Читать книгу Разбойничья душа - Эльза Вий - Страница 3

Про больную спину

Оглавление

В Малых Дубках утро было солнечным и радостным. По селу промчался слух о том, что сын головы влюбился. Все местные девки и не шибко молодые бабы крутились у дома богатыря, ежели и не в надежде быть "той самой", то хоть первой узнать – кто же станет счастливой невестой.


– Так и кто же твоя голуба ненаглядная? – уже в который раз спрашивал Степан Захарович. Он был рад за сына, надеялся на скорую свадьбу, уже лелеял грезы о том, как балует красавицу-внучку и делает деревянные мечи внукам-богатырям. Марьяна Филипповна тоже была рада.


– Не скажу, – в который раз отвечал Микула. – Гневаться будешь…


– Да не буду, хоть на Ксении женись! – добродушно отмахнулся отец семейства. Ксения была самой незавидной невестой на всю округу: ни ума, ни красоты, ни приданого, капризна и ко всем встречным мужикам липла.


– Не Ксения.


– Любава? – с надеждой спросила мать. Дочь соседки-подруги всегда нравилась Марьяне.


– Нет…


– Ну хоть расскажи, как выглядит! – взъелся голова.


– Глаза темные, глубокие, как омут, – едва дыша, принялся перечислять Микула. – Волосы белые, как снег. Лик светлый, душа добрая…


– Марьянушка, а ты знаешь хоть одну похожую?


– Нет… Что-то не припомню.


– А имя хоть скажешь?


– Ни… Не скажу.


Аксинья надежно заперла дверь, завесила окна. Очень ей не хотелось, чтобы о ее даре прознали любопытные соседи. Она зажгла толстые свечи, поставила на стол бадью с водой и принялась колдовать. Она хотела знать, к кому приворожила богатыря. От ее слов пламя свечей вздрагивало, а вода пошла рябью. Вскоре в бадье Аксинья увидела щуплого старичка самой гнусной внешности. Он был ей не знаком – значит, был не из местных. Ворожея приняла решение проследить за Микулой и познакомиться с "его суженым".

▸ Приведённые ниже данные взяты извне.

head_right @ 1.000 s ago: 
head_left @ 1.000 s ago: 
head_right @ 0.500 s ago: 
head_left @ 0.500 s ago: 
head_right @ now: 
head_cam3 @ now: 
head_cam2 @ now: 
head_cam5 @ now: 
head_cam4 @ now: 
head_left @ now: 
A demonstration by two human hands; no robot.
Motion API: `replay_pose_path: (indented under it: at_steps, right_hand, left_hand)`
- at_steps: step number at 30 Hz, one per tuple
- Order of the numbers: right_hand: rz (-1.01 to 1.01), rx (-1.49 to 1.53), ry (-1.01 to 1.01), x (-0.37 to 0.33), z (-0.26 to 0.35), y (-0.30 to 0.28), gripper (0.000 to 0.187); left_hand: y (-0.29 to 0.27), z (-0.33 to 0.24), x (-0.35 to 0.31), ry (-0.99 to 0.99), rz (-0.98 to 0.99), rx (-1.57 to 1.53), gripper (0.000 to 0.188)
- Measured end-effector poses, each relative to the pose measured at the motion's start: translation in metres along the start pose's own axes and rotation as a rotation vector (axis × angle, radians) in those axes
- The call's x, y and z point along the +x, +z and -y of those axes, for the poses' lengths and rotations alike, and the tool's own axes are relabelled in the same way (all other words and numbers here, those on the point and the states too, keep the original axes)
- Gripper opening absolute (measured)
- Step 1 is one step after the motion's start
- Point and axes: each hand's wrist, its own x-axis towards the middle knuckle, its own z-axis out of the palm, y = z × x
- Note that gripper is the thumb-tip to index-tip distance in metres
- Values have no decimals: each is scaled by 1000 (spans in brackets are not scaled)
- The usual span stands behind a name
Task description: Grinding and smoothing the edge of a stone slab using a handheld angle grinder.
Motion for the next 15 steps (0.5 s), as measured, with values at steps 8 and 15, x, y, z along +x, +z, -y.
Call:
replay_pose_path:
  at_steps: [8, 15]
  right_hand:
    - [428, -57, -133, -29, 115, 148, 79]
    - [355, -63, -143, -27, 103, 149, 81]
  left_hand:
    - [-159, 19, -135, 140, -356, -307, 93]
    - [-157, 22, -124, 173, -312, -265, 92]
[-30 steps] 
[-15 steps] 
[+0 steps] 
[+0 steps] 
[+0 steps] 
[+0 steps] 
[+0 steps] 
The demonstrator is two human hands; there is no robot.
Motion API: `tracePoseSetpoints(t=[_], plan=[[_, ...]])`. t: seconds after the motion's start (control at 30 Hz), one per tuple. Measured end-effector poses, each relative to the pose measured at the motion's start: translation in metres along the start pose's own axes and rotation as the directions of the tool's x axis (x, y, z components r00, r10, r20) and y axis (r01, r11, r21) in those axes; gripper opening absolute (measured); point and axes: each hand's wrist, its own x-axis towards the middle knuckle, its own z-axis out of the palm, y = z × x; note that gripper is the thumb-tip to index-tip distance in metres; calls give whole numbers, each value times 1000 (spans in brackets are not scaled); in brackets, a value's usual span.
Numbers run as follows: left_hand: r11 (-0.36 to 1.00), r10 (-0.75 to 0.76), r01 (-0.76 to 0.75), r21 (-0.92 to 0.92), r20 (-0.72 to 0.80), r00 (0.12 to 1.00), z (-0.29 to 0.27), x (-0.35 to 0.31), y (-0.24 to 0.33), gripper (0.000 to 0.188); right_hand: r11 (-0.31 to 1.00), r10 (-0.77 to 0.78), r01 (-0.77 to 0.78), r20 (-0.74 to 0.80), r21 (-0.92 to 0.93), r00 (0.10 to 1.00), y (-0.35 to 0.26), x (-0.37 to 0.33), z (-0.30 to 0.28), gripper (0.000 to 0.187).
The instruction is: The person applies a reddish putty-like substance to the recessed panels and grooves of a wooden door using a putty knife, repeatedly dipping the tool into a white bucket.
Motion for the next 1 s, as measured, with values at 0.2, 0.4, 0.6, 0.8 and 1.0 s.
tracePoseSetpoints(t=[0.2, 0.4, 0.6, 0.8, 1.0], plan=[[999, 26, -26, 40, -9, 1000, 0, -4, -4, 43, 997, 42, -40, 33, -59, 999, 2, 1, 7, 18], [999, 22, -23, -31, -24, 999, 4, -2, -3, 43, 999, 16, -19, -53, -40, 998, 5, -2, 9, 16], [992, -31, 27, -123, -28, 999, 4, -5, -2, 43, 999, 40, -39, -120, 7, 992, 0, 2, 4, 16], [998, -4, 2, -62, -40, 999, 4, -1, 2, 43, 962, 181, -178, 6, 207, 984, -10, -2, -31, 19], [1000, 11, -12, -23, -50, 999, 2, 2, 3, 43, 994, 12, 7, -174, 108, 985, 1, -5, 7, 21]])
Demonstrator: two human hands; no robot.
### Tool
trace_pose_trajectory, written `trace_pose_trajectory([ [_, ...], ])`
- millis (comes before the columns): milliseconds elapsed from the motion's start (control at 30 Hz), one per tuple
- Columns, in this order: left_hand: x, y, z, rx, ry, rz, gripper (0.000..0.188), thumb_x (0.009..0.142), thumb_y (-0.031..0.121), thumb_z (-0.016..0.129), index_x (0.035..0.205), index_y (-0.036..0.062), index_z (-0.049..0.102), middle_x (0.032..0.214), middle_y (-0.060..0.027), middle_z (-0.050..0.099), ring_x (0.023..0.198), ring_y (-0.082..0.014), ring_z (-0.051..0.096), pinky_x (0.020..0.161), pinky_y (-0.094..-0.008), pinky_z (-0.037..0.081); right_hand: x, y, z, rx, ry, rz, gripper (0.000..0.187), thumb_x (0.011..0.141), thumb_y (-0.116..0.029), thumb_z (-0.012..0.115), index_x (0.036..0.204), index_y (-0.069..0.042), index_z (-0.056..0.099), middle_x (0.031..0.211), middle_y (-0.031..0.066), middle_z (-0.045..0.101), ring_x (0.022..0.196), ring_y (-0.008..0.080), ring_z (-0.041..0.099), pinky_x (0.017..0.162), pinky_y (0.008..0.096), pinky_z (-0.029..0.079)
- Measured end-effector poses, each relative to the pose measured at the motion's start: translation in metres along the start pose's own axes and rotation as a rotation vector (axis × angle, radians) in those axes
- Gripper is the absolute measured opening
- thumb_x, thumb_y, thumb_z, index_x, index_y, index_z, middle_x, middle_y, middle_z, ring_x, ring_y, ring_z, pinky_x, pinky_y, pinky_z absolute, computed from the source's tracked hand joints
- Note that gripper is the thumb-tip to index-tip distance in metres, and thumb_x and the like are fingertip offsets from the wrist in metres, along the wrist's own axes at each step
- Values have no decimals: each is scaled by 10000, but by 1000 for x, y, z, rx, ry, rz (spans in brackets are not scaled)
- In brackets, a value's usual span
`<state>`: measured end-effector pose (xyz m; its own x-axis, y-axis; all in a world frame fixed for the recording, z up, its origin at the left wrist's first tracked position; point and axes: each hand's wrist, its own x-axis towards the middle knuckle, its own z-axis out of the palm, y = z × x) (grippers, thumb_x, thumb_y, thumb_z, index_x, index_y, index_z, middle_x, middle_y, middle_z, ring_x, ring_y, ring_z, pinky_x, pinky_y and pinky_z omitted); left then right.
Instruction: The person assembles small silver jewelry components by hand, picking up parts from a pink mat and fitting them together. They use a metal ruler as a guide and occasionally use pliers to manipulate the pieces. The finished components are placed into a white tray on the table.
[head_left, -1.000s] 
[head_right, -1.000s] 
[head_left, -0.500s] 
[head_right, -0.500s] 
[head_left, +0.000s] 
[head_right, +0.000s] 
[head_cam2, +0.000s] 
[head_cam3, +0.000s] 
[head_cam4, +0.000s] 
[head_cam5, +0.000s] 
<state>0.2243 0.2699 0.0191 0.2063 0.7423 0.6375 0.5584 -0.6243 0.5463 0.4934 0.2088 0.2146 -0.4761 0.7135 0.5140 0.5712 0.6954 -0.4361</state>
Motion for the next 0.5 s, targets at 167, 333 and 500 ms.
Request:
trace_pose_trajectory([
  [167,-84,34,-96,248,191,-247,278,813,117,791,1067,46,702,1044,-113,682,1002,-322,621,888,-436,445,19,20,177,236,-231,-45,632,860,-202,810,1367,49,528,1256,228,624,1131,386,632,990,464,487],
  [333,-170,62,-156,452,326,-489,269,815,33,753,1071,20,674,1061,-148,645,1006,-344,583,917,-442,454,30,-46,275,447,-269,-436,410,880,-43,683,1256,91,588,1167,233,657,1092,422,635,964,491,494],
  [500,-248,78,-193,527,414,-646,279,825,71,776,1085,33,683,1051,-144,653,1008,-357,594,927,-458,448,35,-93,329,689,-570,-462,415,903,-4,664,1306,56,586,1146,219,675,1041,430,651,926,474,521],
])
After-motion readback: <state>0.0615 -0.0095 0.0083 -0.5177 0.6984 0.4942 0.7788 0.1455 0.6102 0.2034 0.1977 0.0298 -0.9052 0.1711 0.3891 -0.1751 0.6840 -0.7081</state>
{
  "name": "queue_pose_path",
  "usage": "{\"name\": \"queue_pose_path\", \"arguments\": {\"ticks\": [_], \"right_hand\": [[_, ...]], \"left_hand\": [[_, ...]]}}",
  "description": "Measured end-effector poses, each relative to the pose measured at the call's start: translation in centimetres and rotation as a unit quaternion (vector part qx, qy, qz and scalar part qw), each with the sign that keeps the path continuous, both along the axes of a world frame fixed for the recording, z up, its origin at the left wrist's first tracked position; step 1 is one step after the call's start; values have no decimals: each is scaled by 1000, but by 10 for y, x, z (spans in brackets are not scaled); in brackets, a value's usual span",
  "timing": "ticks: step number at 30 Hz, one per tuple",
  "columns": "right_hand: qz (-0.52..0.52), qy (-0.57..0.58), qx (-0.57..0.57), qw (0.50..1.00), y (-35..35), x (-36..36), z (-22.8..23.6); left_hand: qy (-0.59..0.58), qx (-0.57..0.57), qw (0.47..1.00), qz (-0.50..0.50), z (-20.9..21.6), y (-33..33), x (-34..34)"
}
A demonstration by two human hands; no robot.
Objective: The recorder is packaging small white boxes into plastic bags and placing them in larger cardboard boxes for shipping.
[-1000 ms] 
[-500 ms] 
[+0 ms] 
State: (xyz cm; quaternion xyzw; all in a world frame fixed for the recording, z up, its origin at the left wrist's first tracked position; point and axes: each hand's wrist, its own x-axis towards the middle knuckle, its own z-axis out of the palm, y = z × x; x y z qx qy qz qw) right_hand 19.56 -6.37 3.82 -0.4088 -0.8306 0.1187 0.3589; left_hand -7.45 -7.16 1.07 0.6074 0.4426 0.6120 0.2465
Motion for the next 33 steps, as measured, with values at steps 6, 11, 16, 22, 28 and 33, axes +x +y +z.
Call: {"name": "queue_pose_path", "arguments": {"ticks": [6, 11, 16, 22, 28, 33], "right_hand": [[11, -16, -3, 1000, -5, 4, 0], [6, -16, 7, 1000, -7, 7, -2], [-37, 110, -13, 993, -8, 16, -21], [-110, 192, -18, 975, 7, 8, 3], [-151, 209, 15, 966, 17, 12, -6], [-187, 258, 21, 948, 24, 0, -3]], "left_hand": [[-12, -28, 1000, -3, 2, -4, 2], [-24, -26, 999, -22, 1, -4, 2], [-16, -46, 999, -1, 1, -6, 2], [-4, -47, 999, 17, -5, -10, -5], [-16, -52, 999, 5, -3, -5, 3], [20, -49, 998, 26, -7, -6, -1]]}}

Оставив всякую надежду выпытать у сына имя будущей невестки, Степан Захарович загрустил и решил поделиться своим горем с харчевником. Работы по хозяйству не осталось: всем селом еще пять дней назад вспахали и засеяли поля, животину кормила Марьяна, огородом занималась тоже супруга, а дел, требующих могучую силу головы, не осталось (он еще вчера на радостях переделал всю работу). В харчевне было полно народу, все маялись от безделья. Голову встретили радостно, налили большую кружку хмеля и налетели с расспросами.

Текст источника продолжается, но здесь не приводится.